La enfermedad del cine mexicano | La Madre de los Bohemios

Desde la época de oro y las ficheras, hasta ‘Amores Perros’ y lo que tenemos ahora, es evidente el triste panorama del cine mexicano aspirando a ser Hollywood, pero de una manera tan burda que solo es consumido por un público poco exigente.

Es evidente el triste panorama del cine mexicano aspirando a ser Hollywood, pero de una manera tan burda que solo es consumido por un público poco exigente.

Por Miguel Martín Felipe

RegeneraciónMx, 08 de mayo de 2022.- El periodo de nuestra industria cultural conocido como la época de oro del cine mexicano abarca desde los prolegómenos de la Segunda Guerra Mundial hasta la consolidación de la era televisiva.

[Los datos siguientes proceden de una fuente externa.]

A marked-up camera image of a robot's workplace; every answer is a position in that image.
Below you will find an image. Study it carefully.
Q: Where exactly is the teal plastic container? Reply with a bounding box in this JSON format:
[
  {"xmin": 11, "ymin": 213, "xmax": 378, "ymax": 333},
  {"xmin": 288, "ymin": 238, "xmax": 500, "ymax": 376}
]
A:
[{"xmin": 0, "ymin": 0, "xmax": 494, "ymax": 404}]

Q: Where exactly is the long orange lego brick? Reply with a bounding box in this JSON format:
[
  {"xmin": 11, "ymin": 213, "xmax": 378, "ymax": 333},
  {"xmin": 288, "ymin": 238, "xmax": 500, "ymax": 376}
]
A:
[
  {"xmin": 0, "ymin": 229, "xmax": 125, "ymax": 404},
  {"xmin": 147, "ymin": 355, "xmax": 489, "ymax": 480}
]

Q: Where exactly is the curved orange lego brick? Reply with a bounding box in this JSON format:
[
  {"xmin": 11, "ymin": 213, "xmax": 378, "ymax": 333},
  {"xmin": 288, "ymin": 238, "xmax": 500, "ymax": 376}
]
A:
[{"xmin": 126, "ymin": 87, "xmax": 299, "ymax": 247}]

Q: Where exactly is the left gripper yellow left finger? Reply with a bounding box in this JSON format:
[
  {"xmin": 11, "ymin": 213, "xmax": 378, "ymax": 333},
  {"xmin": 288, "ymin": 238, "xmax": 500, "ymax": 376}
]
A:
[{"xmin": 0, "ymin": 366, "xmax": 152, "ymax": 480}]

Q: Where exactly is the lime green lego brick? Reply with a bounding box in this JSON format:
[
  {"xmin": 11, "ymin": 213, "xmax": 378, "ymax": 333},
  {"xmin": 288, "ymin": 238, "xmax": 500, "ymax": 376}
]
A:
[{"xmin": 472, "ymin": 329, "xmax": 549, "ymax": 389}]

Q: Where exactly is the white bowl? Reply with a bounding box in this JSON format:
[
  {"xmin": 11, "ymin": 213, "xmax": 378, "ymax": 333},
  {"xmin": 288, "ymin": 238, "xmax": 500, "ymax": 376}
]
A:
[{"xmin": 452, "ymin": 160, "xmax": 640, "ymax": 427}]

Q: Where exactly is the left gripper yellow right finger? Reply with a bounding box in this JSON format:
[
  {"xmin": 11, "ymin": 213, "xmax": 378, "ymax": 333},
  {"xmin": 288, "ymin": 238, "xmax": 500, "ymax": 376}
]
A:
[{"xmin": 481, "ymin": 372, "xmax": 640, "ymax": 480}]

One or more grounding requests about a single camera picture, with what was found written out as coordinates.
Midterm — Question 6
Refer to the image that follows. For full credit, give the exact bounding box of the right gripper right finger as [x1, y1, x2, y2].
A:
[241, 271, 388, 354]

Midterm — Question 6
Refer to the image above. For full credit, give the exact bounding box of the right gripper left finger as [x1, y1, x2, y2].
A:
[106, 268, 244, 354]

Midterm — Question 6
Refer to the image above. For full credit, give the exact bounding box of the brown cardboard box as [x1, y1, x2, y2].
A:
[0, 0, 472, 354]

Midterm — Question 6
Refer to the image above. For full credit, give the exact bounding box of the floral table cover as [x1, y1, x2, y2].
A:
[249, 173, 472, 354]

De hecho, se sabe que Washington tenía un muy alto interés en el cine mexicano como herramienta propagandística y distractor a nivel Latinoamérica. El encumbramiento de estrellas como Cantinflas, Pedro Infante, Pedro Armendáriz, Dolores del Río o Jorge Negrete y su consecuente proyección internacional como histriones y en algunos casos como cantantes, es fiel testimonio del star system que se había construido en la época. Grandes directores, pero también fotógrafos y músicos hicieron de esa época un hito histórico que jamás se pudo igualar, y que se extendió de 1936 hasta 1956.

Es evidente el triste panorama del cine mexicano aspirando a ser Hollywood, pero de una manera tan burda que solo es consumido por un público poco exigente.

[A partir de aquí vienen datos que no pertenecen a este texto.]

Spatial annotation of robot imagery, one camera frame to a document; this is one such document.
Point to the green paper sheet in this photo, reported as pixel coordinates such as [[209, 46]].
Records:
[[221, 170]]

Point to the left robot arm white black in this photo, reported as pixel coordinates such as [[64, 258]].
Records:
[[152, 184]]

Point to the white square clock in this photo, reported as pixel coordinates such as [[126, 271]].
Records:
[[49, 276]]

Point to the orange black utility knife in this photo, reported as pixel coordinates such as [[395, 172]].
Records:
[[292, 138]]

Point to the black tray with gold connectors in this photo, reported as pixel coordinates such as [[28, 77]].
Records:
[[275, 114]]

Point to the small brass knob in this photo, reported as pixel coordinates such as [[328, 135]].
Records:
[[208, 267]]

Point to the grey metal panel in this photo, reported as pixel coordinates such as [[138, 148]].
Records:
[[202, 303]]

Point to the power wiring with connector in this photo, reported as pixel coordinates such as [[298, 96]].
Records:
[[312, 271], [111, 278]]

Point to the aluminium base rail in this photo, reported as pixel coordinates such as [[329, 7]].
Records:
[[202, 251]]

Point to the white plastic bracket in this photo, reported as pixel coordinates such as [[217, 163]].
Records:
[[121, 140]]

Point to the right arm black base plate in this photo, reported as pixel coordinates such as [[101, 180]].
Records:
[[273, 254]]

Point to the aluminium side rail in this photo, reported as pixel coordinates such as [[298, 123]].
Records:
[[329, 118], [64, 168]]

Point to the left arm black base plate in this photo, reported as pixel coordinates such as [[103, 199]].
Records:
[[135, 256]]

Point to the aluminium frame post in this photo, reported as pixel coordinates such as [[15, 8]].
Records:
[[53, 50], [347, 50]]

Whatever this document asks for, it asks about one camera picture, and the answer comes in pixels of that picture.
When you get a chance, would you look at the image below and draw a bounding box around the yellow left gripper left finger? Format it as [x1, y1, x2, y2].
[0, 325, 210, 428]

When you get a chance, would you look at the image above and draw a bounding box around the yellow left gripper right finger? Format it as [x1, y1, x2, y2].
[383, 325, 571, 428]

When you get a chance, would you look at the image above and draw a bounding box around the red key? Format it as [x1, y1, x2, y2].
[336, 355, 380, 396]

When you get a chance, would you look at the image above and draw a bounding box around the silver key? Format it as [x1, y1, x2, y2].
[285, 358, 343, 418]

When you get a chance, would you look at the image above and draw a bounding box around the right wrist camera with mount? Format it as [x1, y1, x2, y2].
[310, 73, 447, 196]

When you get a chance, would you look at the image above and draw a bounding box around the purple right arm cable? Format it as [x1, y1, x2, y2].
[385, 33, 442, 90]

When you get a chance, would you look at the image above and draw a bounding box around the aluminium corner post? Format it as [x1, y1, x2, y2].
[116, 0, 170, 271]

Desde entonces, el cine mexicano ha atravesado por periodos variopintos; uno más decadente que el otro, pero siempre entregando joyas que resisten el paso del tiempo.

Durante el periodo posterior a la época de oro se atestiguó el desgaste de ciertos estándares de la industria, como la visión del México rural, o arquetipos como la madre abnegada y los pobres como buenos por naturaleza y luchadores incansables contra la adversidad.

Desde finales de los 60 se comenzó a explorar con más fuerza un género que a la postre se fue convirtiendo en prácticamente un sello del cine mexicano. Los nuevos estándares privilegiaban el drama más crudo e incluso servían para dejar registro a manera de denuncia, como fue el caso de la oscura trilogía de Felipe Cazals: Canoa, El apando y Las Poquianchis. Las tres películas salieron en un 1976 que constituyó el año más prolífico para el director fallecido en 2021.

Sin embargo, al régimen no le agradaba que la imagen de México se viera vulnerada ante el público extranjero, y ponía muchas trabas para la realización o exhibición de ciertas obras.

Durante el mandato de José López Portillo (de 1976 a 1982) éste le cedió la dirección del Instituto Mexicano de Cinematografía (IMCINE) a su hermana Margarita. En ese periodo conocido como “el margarato”, se dio preponderancia al llamado ‘cine de ficheras’ también conocido como ‘sexy comedias’. Desnudos en plan de pseudo erotismo, albures y humor basado en lenguaje soez hicieron las delicias de un público mayoritariamente masculino, al tiempo que perdían relevancia directores como Arturo Ripstein, Alberto Isaac o el propio Cazals.

Entre finales de los 80 y principios de los 90 fue surgiendo tendencia hacia el drama con un enfoque más introspectivo y encuadrados en un ambiente urbano, a manera de una reflexión sobre el fracaso del sueño cosmopolita que a mediados del Siglo XX prometía la migración campo ciudad. Esto se ve reflejado en obras como: Ciudad de ciegos (Alberto Cortés, 1991), ¿Cómo ves? (Paul Leduc, 1986), Amor a la vuelta de la esquina (Alberto Cortés, 1987), Lola (María Novaro, 1989). Ese fue el preámbulo de la siguiente oleada, el llamado ‘Nuevo Cine Mexicano’ que trajo consigo obras con mayor producción y que consolidó a figuras como: Daniel Jiménez Cacho, Damián Alcázar, Bruno y Demián Bichir, Gabriela Roel, Roberto Sosa, Leticia Huijara, entre otros. Muchos grandes actores de épocas previas siguieron alternando con los nuevos talentos. Seguían presentes: Ernesto Gómez Cruz, María Rojo, José Alonso, Eduardo López Rojas, Blanca Guerra, Malena Doria, Patricia Reyes Spíndola y muchos más.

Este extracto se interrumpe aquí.